Why MOT failure history matters when you're buying

Every car over three years old in England, Scotland and Wales needs an annual MOT, and every result — pass or fail, with the exact reasons — is recorded by the DVSA and kept permanently. That record is one of the few genuinely objective windows into how a used car has actually been looked after, captured independently of whatever the seller tells you.

A single MOT failure means almost nothing on its own. The most common failure items in the UK are lighting and signalling, tyres, brakes, and the suspension — and the vast majority are cheap, one-off fixes that were sorted on a same-day retest. A car that has never failed an MOT is rarer than you think, and treating any failure as a red flag would rule out most sound used cars.

The signal you actually want is the pattern. Three things turn a routine failure record into a real warning:

  • Recurring failures on the same component. Brakes or suspension that fail across several separate tests can mean the car is being patched to scrape through each MOT rather than properly repaired — a sign of deferred maintenance and a future bill heading your way.
  • Escalating advisories. An advisory is a watch-this note, not a failure. But when a corrosion or brake advisory shows up one year and becomes a major failure the next, that escalation suggests the issue was flagged and ignored. Corrosion is the one to watch: it is cheap to note and expensive to fix once it reaches a structural area.
  • A low overall pass rate. A car that fails its first attempt more often than it passes is, at minimum, worth a careful read of the failure detail and a question to the seller about the work that was done.

How to read the failure-history verdict

We turn the raw DVSA record into three plain-English signals. Here is exactly what each one means and how to act on it.

Pass rate

What share of MOT attempts this car passed first time. Context, not a verdict — read it alongside the failure detail.

Recurring failures

Components that caused a major failure in two or more separate tests. The strongest single tell of deferred maintenance.

Escalating advisories

A fault first noted as an advisory that later became a failure — classic for corrosion that was flagged and left.

What a clean failure history does NOT tell you

A clean record is reassuring, but it is not a clean bill of health. The MOT does not inspect the gearbox, clutch, engine internals or service history, and a car can pass its MOT the week before a major fault develops. “No recurring failures” is never the same as “a sound car.” Always cross-check the mileage history, confirm the service record, and get an independent pre-purchase inspection for anything expensive.

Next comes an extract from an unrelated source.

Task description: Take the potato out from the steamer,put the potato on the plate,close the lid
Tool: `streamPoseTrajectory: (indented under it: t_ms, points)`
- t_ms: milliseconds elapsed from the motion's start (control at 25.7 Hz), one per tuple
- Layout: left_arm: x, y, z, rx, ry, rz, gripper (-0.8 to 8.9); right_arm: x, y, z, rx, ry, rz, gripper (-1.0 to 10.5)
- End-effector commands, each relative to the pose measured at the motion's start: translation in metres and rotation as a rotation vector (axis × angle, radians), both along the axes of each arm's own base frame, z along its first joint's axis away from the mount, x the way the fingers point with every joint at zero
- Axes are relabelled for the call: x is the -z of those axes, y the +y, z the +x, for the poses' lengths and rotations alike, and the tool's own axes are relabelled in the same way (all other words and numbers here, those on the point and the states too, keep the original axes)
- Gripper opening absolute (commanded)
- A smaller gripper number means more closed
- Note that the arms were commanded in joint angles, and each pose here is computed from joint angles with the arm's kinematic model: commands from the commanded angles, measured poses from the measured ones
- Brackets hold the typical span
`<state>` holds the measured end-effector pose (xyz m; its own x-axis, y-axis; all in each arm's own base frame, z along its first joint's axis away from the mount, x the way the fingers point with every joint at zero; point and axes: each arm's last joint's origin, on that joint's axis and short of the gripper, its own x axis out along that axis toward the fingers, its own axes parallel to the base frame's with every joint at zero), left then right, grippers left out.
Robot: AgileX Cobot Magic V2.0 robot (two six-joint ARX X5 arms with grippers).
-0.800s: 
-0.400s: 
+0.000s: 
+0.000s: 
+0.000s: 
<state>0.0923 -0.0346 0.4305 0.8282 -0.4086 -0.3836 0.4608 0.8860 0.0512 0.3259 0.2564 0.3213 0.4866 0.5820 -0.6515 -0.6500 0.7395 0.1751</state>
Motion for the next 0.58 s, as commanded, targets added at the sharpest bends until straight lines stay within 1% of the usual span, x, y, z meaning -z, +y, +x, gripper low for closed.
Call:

What this check covers — and what it can't

Every MOT result since 2005 (pass / fail) — DVSA register, free and live.

The exact failure reasons and advisory notices for each test.

Recurring-failure and escalating-advisory pattern detection.

Outstanding finance — held by lenders (Experian-class), a separate paid database.

Write-off category (Cat A/B/S/N) — recorded in the insurance MIAFTR register, not in MOT data.

Mechanical condition of the gearbox, clutch or engine internals — outside MOT scope.

MOT failure history FAQ

What is an MOT failure history check?
An MOT failure history check reviews every MOT test a vehicle has taken since 2005 and looks at what it failed on, how often, and whether the same faults keep recurring. It is built from the official DVSA MOT record, which lists the result (pass or fail), the failure reasons, and the advisory notices for each test. MOT Checkup reads that record and summarises the pass rate, any component that failed in more than one test, and any advisory that later escalated into a failure.
Should I avoid a car that has failed its MOT before?
Not automatically. Almost every older car has failed an MOT at some point — often on a worn wiper blade, a blown bulb, or a tyre, all of which are cheap, one-off fixes. What matters is the pattern. A car that failed once and was retested the same day is very different from one that has failed on the same brakes or suspension component across several years, or where a corrosion advisory has steadily worsened into a structural failure. The pattern is the signal, not a single failure.
What does a recurring MOT failure tell you?
A component that causes a failure in more than one separate test can indicate deferred or repeated cheap-fix maintenance rather than a proper repair — for example, brakes that are patched to pass and then fail again, or suspension that is replaced on one corner but not addressed properly. It does not prove the car is unsafe now, but it is exactly the kind of thing worth asking the seller about and confirming with an independent inspection.
What is an escalating advisory?
An escalating advisory is a fault first noted as an advisory (a watch-this-area note) at one MOT that later becomes a major failure at a subsequent MOT. Corrosion is the classic example: it is flagged as an advisory for a year or two, then fails the car once it spreads to a structural area. An escalation pattern can indicate the issue was noted but never properly fixed, which is a genuine pre-purchase concern.
Is the MOT failure history check free?
Yes. The MOT failure history, pass rate, failure reasons and advisory notices all come from the free DVSA MOT record, and MOT Checkup surfaces them at no cost with no sign-up. Licensed provenance data such as outstanding finance, write-off category and stolen markers are separate paid databases we do not bundle into this free check — for those, use an HPI-style provider.
Does a clean MOT failure history mean the car is mechanically sound?
No. The MOT is a roadworthiness test at a point in time — it does not inspect the gearbox, clutch, engine internals, or service history, and a car can pass an MOT the week before a major fault develops. A clean failure history is reassuring but is never a clean bill of mechanical health. Always combine it with a service-history check, a mileage check, and ideally an independent pre-purchase inspection.
How is this different from a normal MOT history check?
A standard MOT history check lists every test result and advisory. This failure-history check adds a layer of interpretation on top of that data: it calculates the pass rate, identifies which components failed in more than one test, and flags advisories that later escalated to failures — turning a long list of test records into a clear pattern you can act on. The underlying data is the same free DVSA record.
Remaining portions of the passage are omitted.